(…or, why I mulch and compost….)
Robbie over at Palm Rae Urban Potager made a great post about the importance of soils. With the 21st being ‘Save the Soils’ day, I thought I’d share a bit of info about what is under my feet.
To say that my soils are sandy and rocky is an understatement.
What passes for topsoil in much of Australia is in fact nothing more than ancient decomposed rock particles. This describes my yard: the soil is a mix of decomposed Sydney sandstone, Ironstone and a little bit of Granite.
The most surprising feature is that there is almost no organic matter: this is partly because the whole garden is on a steep slope and organic matter washes away in rain, but even in the lower parts of the garden, there is almost nothing. Despite this, the garden manages to house over a dozen very large, healthy trees (native and exotic).
But, as you can see from my humble attempts in this blog, even these impoverished soils support plant life. If it weren’t for the high rainfall in this area and the rock minerals present as a result of the decomposition of ancient stones, creating a garden in just sand and rubble would be seriously challenging.
Challenging alright…who has light beige coloured top soil?

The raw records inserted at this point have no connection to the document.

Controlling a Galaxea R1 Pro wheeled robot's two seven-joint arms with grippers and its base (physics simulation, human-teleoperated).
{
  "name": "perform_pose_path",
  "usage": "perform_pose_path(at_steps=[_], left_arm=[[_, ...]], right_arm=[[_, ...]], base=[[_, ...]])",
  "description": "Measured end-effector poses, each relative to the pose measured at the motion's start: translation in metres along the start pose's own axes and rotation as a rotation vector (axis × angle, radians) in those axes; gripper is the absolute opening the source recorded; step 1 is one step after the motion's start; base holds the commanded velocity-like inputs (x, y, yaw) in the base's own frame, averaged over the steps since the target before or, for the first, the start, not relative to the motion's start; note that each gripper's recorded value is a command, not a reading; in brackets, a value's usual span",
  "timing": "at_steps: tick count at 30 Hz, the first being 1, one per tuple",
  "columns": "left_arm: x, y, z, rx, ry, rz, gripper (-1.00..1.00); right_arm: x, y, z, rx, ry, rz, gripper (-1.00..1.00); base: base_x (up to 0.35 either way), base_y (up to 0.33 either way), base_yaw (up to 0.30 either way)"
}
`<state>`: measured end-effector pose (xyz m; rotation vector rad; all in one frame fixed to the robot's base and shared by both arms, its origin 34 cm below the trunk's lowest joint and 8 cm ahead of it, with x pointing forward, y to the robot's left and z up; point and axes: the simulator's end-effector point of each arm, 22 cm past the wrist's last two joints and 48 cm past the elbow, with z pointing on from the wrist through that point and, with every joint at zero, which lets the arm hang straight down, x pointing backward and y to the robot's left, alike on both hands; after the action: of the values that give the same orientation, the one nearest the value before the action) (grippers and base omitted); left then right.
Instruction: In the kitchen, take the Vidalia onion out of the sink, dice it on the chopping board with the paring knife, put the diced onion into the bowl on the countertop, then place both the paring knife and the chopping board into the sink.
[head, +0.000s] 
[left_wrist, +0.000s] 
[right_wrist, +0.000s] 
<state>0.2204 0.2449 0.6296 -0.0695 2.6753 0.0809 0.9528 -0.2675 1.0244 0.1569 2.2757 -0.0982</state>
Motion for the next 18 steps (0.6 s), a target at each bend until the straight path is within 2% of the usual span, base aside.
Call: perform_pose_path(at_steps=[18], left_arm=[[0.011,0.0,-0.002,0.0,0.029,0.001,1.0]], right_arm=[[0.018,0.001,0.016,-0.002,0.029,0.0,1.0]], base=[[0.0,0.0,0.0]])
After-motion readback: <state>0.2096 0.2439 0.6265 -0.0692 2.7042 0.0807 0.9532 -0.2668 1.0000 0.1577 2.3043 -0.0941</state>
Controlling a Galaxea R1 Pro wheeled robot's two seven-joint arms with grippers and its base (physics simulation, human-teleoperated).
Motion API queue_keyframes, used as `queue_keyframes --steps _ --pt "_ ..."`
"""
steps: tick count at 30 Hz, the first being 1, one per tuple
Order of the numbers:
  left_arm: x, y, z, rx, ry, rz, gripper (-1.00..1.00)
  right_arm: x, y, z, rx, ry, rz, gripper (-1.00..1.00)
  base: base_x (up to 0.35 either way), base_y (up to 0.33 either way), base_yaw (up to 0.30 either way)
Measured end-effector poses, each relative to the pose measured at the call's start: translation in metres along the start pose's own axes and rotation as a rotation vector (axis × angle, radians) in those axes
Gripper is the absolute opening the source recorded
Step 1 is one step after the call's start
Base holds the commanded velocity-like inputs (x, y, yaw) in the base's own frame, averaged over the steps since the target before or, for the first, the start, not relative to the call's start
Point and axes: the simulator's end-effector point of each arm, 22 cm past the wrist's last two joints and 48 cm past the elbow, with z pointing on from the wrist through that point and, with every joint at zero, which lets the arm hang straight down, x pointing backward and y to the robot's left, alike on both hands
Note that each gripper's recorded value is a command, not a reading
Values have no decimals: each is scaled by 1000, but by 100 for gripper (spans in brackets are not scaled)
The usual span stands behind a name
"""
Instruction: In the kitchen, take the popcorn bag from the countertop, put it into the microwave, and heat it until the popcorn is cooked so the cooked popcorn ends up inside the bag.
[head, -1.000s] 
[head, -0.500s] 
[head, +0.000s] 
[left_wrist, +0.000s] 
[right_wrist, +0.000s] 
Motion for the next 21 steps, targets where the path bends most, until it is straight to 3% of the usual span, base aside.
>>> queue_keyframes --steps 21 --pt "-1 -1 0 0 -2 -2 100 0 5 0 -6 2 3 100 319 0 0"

Then there are the rocks…..any time I create garden beds, I dig, mattock and lever out vast amounts of them. These are just some of the piles in out-of-the-way parts of the garden:
But these rock piles are slowly being re-used to create edging, raised beds and dry-stone retaining walls….

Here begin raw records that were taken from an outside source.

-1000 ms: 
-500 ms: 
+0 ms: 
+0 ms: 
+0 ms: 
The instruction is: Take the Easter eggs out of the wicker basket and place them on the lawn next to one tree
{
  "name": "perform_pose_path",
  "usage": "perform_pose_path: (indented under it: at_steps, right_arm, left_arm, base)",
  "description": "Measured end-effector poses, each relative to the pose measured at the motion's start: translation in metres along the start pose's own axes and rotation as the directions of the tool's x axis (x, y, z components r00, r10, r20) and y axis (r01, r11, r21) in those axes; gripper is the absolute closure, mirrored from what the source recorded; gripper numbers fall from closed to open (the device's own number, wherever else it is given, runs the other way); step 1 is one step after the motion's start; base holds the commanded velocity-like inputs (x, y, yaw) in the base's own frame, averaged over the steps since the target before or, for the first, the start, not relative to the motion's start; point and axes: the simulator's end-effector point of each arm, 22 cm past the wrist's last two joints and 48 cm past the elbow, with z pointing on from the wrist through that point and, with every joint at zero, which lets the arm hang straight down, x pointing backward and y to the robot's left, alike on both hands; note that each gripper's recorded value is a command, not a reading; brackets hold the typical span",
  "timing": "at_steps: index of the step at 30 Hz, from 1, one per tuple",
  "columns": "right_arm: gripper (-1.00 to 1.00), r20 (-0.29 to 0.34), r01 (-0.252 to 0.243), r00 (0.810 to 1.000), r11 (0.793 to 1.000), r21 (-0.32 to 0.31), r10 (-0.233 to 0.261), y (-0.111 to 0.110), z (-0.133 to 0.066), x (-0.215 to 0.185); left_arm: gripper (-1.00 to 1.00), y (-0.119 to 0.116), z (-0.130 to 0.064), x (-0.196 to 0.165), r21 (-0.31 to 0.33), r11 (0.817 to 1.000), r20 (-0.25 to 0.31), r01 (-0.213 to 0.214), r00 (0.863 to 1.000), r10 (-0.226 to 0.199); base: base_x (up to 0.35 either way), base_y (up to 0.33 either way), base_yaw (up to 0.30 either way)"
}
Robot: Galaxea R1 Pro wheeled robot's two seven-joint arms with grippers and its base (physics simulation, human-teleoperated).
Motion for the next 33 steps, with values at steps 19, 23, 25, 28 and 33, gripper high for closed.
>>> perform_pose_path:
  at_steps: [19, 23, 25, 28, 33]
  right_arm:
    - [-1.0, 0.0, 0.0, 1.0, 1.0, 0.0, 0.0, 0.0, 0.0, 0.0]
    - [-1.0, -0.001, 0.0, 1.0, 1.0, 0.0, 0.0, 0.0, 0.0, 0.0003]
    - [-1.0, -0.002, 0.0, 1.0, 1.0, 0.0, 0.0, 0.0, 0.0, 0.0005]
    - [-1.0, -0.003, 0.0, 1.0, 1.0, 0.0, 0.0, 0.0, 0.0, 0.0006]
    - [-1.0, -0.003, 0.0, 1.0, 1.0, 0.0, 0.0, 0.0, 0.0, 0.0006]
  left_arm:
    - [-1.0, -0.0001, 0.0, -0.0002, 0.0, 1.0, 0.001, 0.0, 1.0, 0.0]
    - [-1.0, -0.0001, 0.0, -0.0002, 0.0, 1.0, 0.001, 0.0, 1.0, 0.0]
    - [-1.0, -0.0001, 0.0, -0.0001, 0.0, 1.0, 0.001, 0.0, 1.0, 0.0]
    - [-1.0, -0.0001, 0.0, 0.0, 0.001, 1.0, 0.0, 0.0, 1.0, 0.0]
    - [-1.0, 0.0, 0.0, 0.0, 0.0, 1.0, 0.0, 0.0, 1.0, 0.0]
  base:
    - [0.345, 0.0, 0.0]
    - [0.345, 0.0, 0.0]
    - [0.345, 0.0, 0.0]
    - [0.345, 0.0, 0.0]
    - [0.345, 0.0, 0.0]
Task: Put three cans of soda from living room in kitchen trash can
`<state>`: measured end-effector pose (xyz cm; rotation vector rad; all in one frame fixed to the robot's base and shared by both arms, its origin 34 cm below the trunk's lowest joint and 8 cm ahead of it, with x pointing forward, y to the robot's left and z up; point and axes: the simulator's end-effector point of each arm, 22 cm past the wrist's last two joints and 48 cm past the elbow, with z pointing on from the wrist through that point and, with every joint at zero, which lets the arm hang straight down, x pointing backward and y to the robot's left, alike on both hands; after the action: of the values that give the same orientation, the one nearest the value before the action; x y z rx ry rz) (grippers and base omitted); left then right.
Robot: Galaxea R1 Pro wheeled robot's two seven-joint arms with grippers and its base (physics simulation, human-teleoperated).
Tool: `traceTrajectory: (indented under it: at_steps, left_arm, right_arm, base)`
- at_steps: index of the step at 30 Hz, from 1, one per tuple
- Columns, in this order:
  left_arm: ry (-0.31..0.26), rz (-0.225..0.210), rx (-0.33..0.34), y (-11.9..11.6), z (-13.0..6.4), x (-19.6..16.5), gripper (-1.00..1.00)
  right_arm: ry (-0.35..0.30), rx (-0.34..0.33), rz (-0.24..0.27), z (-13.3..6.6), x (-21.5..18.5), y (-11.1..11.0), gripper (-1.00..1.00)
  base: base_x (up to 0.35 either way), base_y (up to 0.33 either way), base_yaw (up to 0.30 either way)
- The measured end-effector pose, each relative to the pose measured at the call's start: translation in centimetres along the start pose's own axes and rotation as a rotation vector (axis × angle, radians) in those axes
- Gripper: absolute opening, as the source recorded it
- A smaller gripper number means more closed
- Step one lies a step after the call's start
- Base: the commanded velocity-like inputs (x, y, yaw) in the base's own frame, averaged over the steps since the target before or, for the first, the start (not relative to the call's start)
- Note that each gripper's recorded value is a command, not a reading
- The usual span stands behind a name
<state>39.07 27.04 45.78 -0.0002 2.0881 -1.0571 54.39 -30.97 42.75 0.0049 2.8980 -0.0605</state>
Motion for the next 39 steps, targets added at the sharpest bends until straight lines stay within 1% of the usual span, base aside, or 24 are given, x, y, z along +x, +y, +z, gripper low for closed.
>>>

……and the little bits of rubble will be spread under pathways with a decorative gravel layer on top and it will be used to make Swales once I have finished terracing the site.
A great thing about these dry-stone walls is that they make fantastic insect-hotels – in fact they are the original insect hotels, long before the term was even invented! Pick up any of the stones and there all sorts of insects (both good and bad); lizards, spiders, centipedes, ants, woodlouse, etc using these as shelter and as their own supermarket…although in this supermarket, all the insects feast on each other.

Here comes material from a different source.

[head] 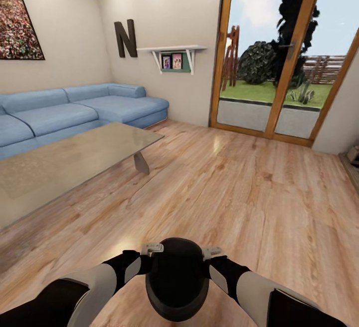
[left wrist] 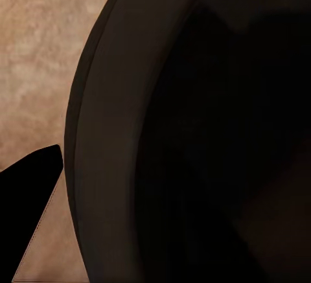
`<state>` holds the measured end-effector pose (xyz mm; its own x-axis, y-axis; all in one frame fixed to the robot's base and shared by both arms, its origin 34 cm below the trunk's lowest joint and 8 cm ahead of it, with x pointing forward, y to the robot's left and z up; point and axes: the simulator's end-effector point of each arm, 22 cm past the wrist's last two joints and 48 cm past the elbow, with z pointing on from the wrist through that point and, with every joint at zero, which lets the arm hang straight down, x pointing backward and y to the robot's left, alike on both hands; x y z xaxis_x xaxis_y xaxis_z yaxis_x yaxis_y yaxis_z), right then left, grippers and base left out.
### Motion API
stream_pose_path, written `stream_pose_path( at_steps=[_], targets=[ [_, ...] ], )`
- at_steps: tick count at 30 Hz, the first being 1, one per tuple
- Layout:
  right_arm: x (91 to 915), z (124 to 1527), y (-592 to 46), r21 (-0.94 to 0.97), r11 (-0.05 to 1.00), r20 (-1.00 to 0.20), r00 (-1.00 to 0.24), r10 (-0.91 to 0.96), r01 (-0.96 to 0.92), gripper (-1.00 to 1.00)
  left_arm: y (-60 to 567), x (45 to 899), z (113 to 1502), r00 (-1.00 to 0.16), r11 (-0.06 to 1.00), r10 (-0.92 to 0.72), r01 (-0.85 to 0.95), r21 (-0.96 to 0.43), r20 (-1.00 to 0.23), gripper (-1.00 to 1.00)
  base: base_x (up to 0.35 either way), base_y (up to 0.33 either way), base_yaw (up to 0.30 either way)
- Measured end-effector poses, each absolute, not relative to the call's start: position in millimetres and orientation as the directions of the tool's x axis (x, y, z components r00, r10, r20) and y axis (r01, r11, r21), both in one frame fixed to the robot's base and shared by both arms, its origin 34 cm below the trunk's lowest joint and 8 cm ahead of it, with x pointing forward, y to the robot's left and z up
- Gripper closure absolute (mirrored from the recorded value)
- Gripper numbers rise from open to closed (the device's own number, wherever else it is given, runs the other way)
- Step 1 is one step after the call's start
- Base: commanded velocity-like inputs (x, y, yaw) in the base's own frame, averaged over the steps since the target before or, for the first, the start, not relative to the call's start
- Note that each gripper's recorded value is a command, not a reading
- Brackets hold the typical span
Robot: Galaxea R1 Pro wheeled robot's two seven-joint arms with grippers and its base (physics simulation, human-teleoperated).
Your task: Place each of the two pumpkins and all three candles from the living room inside a cabinet in the living room (use any cabinet), then make sure every cabinet is closed, and position the cauldron so it is next to a table in the living room.
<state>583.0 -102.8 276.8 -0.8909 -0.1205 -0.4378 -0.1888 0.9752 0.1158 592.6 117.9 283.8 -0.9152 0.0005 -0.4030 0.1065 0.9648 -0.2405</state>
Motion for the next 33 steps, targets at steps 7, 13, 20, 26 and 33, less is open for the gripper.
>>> stream_pose_path(
  at_steps=[7,13,20,26,33],
  targets=[
    [584,280,-103,0.115,0.975,-0.443,-0.888,-0.12,-0.189,1.0,118,594,287,-0.913,0.965,0.001,0.108,-0.24,-0.408,1.0,0.0,0.0,0.246],
    [585,282,-103,0.114,0.975,-0.447,-0.886,-0.12,-0.19,1.0,118,595,289,-0.911,0.965,0.0,0.109,-0.239,-0.412,1.0,0.0,0.0,0.251],
    [587,285,-103,0.113,0.975,-0.452,-0.884,-0.121,-0.191,1.0,118,596,292,-0.909,0.965,0.0,0.11,-0.239,-0.417,1.0,0.0,0.0,0.251],
    [588,287,-103,0.112,0.975,-0.456,-0.882,-0.121,-0.191,1.0,118,597,294,-0.907,0.965,0.0,0.111,-0.238,-0.421,1.0,0.0,0.0,0.251],
    [589,289,-103,0.111,0.975,-0.46,-0.88,-0.12,-0.192,1.0,118,598,297,-0.905,0.965,0.001,0.112,-0.238,-0.426,1.0,0.0,0.0,0.251]
  ],
)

Naturally I make my own compost, but obviously it’s no where near enough for a 1000m² (¼ acre) of garden.
There are of course positives to having this soil type: in addition to being very free-draining, sandy soils are easy to dig, don’t waterlog and because of all the rock nutrients, have fertility despite no organic content.
But it needs more organic matter, lots more.
Now as I can’t make enough compost (yet – each batch takes a few months) for the rate of new garden beds I am making, I have to bring in the next best thing – mulch.
I would mulch anyway to both conserve soil moisture as well as stopping run-off during heavy rain and protecting the soil from freezing in winter.
I use Sugar Cane mulch which is a by-product of sugar processing (once upon a time it was just burnt). Sugar cane mulch contains Nitrogen, Phosphorus, Potassium, Calcium, Magnesium and Sulphur so actually adds nourishment as well as enriching the soil structure. The mulch breaks down quickly and doesn’t deplete Nitrogen from the soil like bark mulches can. Nor does it change the pH like pine-bark or pine needles. Here is an example of the soil after only 6 months of mulching with Sugar Cane:
Compare that with very first photo! Much more brown, much less beige – heck, there’s even a hint of black, just like soil should be!
I just need to add another 20cm/8″ of this sort of organic matter, as well as leaf mould (another reason why I have planted so many trees), before I have anywhere near what most people take for granted as the soil under their feet.
But at least it is much, much easier to fix a sandy soil than a clay one, so for that, I’m grateful! And there is one piece of advice that I learnt many years ago: “Feed the soil, not the plant“.